- Instructions to follow
The response should consist of the data reproduced word for word.

◇ ◇ ◇ ◇ ◇

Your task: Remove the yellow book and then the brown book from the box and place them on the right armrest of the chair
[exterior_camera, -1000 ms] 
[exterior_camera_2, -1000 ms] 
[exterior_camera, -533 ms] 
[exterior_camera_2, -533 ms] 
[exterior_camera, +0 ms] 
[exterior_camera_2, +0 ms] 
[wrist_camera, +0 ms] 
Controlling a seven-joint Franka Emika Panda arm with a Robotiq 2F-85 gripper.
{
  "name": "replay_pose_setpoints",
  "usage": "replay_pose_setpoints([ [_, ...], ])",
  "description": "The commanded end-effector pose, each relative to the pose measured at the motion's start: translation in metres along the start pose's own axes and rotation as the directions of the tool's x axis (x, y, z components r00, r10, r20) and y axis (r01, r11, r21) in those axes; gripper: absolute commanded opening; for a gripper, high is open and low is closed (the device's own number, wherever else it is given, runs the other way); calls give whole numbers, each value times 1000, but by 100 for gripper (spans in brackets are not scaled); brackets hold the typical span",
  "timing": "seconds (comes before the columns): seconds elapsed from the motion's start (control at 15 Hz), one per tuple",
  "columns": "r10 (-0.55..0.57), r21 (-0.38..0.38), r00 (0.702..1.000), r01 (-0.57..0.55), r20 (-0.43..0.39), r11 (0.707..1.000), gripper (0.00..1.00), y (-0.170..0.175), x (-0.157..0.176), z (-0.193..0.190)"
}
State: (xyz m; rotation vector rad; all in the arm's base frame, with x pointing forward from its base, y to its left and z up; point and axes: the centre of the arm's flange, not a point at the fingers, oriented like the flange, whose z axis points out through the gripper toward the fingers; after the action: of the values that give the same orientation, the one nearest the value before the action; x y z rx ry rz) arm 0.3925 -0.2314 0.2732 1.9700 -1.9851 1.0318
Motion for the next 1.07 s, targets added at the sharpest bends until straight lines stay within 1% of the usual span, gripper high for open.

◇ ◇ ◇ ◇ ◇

- Answer box
Your task: Remove the yellow book and then the brown book from the box and place them on the right armrest of the chair
[exterior_camera, -1000 ms] 
[exterior_camera_2, -1000 ms] 
[exterior_camera, -533 ms] 
[exterior_camera_2, -533 ms] 
[exterior_camera, +0 ms] 
[exterior_camera_2, +0 ms] 
[wrist_camera, +0 ms] 
Controlling a seven-joint Franka Emika Panda arm with a Robotiq 2F-85 gripper.
{
  "name": "replay_pose_setpoints",
  "usage": "replay_pose_setpoints([ [_, ...], ])",
  "description": "The commanded end-effector pose, each relative to the pose measured at the motion's start: translation in metres along the start pose's own axes and rotation as the directions of the tool's x axis (x, y, z components r00, r10, r20) and y axis (r01, r11, r21) in those axes; gripper: absolute commanded opening; for a gripper, high is open and low is closed (the device's own number, wherever else it is given, runs the other way); calls give whole numbers, each value times 1000, but by 100 for gripper (spans in brackets are not scaled); brackets hold the typical span",
  "timing": "seconds (comes before the columns): seconds elapsed from the motion's start (control at 15 Hz), one per tuple",
  "columns": "r10 (-0.55..0.57), r21 (-0.38..0.38), r00 (0.702..1.000), r01 (-0.57..0.55), r20 (-0.43..0.39), r11 (0.707..1.000), gripper (0.00..1.00), y (-0.170..0.175), x (-0.157..0.176), z (-0.193..0.190)"
}
State: (xyz m; rotation vector rad; all in the arm's base frame, with x pointing forward from its base, y to its left and z up; point and axes: the centre of the arm's flange, not a point at the fingers, oriented like the flange, whose z axis points out through the gripper toward the fingers; after the action: of the values that give the same orientation, the one nearest the value before the action; x y z rx ry rz) arm 0.3925 -0.2314 0.2732 1.9700 -1.9851 1.0318
Motion for the next 1.07 s, targets added at the sharpest bends until straight lines stay within 1% of the usual span, gripper high for open.

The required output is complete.